YouTube, the Google-owned video giant, sells ads that accompany millions of the site’s videos each day. Automated systems determine where those ads appear, and advertisers often don’t know which specific videos their ads will show up next to. Recently, that uncertainty has turned into a big problem for Google. The company has come under scrutiny after multiple reports revealed that it had allowed ads to run against YouTube videos promoting hate and terrorism. Advertisers such as Walmart, PepsiCo, and Verizon, ditched the platform, and much of the wider Google ad network.
Google has scrambled to control the narrative, saying the media has overstated the problem of ads showing up adjacent to offensive videos. Flagged videos received “less than 1/1000th of a percent of the advertisers’ total impressions,” the company says. Google’s chief business officer, Philipp Schindler, says the issue affected a “very very very small” number of videos. But ad raters say the company is marshalling them as a force to keep the problem from getting worse.
‘We know very well that human eyes—and human brains—need to put some deliberate thought into evaluating content.’ Former Ad Rater
Because Google derives 90 percent of its revenue from advertisers, it needs to keep more from fleeing by targeting offensive content—fast.
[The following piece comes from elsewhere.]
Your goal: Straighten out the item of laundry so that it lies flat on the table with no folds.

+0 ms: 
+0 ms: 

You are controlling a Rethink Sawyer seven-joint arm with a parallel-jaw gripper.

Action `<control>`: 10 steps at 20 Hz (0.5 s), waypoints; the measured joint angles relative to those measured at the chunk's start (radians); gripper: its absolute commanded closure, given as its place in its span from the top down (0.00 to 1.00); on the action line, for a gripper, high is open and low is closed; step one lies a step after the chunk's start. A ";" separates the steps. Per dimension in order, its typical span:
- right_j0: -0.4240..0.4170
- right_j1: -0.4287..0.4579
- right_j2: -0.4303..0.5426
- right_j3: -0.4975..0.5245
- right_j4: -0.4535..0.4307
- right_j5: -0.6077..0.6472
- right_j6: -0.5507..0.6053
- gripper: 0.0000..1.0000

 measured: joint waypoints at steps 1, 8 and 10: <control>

But users upload nearly 600,000 hours of new video to YouTube daily; it would take a small city of humans working around the clock to watch it all. That’s why the tech giant has emphasized that it’s hard at work developing artificially intelligent content filters, software that can flag offensive videos at a greater clip than ever before. “The problem cannot be solved by humans and it shouldn’t be solved by humans,” Schindler recently told Bloomberg.
The problem is, the company still needs humans to train that AI. So Google still depends on a phalanx of human workers to identify and flag offensive material to build the trove of data its AI will learn from. But eight current and former raters tell WIRED that, at a time the company is increasingly reliant on ad raters’ work, poor communication with Google and a lack of job stability are impairing their ability to do their jobs well.
“I’m not saying this is the entire reason for the current crisis,” says a former Google ad rater, who was not authorized to speak with WIRED about the program. “But I do believe the instability in the program is a factor. We raters train AI, but we know very well that human eyes—and human brains—need to put some deliberate thought into evaluating content.”
Tech companies have long employed content moderators, and as people upload and share more and more content, this work has become increasingly important to these internet giants. The ad raters WIRED spoke with explained that their role goes beyond monitoring videos. They read comment sections to flag abusive banter between users. They check all kinds of websites served by Google’s ad network to ensure they meet the company’s standards of quality. They classify sites by category, such as retail or news, and click links in ads to see if they work. And, as their name suggests, they rate the quality of ads themselves.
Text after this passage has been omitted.